That didn't seem like a likely combination of circumstances, so she pulled open the next drawer in hopes of finding pants, without noticing that the Uchiha turned around at the noise. It was just full of hair products, so she knelt to open the bottom one. That was successful. Aiko pulled them on post-haste, not caring that they were the worst fitting thing she'd ever worn. She could adjust the fit and make do. "I'm decent, Tobi-san," she called out, before turning around herself.

She had to blink at just how close he was.
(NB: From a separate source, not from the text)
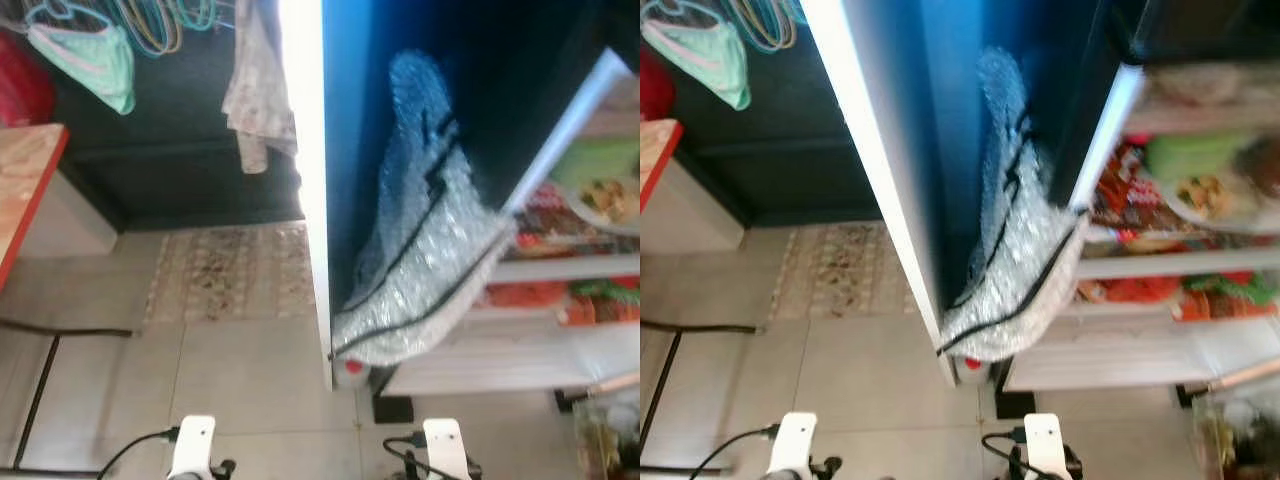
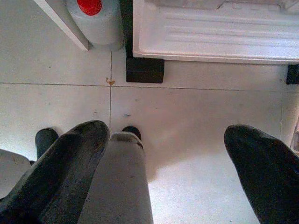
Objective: Restocking fridge
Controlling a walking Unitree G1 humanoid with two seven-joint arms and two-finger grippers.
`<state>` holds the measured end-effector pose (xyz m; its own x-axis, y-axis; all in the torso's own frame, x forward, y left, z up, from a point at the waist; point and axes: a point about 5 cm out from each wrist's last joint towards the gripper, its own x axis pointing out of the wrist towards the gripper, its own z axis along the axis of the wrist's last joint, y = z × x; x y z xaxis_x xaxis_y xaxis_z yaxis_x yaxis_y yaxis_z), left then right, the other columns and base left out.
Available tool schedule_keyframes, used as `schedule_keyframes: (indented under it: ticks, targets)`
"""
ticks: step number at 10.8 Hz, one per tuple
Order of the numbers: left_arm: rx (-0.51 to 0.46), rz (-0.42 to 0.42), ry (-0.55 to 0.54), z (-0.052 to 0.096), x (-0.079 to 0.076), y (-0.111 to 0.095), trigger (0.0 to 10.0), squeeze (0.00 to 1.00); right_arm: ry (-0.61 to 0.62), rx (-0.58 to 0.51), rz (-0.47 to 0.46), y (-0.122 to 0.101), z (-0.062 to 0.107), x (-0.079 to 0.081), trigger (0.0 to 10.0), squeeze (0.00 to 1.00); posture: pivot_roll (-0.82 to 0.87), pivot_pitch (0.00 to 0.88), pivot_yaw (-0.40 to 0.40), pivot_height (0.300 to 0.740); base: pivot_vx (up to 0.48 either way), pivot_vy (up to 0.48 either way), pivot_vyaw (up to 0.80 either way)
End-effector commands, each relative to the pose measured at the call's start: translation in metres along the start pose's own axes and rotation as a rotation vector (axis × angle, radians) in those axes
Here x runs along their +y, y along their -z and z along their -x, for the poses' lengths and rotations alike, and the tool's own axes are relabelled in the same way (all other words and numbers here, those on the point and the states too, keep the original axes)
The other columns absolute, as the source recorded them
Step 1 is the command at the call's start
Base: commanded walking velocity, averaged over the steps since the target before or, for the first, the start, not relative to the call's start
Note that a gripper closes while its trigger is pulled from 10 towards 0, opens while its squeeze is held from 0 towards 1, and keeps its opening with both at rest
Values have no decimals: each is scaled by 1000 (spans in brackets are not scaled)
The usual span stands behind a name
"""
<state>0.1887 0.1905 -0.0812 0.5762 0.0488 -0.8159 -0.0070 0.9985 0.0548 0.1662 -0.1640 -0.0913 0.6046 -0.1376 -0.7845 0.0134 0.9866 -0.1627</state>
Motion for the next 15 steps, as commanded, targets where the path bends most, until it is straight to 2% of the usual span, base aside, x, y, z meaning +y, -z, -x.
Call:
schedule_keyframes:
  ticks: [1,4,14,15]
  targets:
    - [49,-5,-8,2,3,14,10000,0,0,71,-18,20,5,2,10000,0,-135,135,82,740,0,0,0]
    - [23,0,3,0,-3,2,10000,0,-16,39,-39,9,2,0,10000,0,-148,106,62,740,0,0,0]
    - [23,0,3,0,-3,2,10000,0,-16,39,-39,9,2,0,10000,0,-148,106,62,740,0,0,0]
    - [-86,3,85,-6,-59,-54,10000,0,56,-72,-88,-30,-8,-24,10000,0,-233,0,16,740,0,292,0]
Aiko hadn't heard him move at all. To cover her surprise, she bit her lip before asking, "Is there a belt around or anything?" To demonstrate, she lifted her arms straight up so he could see how ill-fitting the slacks were.
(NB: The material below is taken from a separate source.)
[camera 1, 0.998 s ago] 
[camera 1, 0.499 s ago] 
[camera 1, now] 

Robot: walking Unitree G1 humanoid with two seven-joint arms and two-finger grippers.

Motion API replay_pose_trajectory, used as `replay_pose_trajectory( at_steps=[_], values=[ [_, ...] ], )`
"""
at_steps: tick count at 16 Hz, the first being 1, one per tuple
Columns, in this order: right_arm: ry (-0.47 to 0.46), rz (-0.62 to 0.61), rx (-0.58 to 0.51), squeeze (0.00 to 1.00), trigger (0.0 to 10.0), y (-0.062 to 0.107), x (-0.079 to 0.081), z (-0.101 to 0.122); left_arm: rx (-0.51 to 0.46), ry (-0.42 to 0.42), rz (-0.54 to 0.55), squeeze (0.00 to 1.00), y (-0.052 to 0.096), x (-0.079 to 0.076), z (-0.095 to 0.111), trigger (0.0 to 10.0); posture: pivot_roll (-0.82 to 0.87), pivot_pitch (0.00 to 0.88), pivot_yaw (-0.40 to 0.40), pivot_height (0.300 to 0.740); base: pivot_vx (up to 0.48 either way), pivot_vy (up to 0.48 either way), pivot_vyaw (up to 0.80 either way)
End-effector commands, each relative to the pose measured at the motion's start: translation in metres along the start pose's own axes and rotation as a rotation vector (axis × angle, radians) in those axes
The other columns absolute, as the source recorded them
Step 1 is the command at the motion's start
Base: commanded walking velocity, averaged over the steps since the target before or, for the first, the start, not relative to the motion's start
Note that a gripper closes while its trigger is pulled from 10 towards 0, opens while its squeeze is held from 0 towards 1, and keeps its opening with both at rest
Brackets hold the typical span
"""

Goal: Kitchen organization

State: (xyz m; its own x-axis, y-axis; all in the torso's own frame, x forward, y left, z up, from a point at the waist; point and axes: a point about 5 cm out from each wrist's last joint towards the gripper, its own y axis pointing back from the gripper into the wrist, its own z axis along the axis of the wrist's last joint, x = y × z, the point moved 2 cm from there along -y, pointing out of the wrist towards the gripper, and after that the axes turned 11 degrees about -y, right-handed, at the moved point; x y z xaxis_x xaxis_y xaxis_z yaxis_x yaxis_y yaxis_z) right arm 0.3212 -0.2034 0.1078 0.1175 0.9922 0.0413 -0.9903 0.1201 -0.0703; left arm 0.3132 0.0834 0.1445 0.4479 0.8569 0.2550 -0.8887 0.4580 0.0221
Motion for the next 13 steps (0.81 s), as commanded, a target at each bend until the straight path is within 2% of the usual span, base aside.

"Ahh, you're so cuuuute, Aiko-chan," he squealed, lurching forward to pick her up around the waist and shake her around. She put a steadying hand on his shoulder and tried not to vomit.

"Tobi-san, I don't feel well," she choked out, meaning it.

Apparently he didn't want bile down his back, because he immediately stopped and put her on the ground gently. "Tobi doesn't think that any belts here would fit you." She had the odd sense that his lower lip was wobbling when he tilted his head down. It almost immediately popped back up, though, and he bounded off to the closet. "But Tobi is certain that he could make a new hole to make a belt smaller!"

'You're a genius alright,' she thought cynically. 'I have now known you for almost five minutes, and I know that I do not want you to be anywhere near me.'

"I would like that." Politely, she did not move towards the closet. Shinobi tended to get crabby when someone moved to box them into a confined space. The garment he emerged with was a very thin black belt. He painstakingly gouged out another hole with the tip of a kunai and then handed it over with a triumphant flourish.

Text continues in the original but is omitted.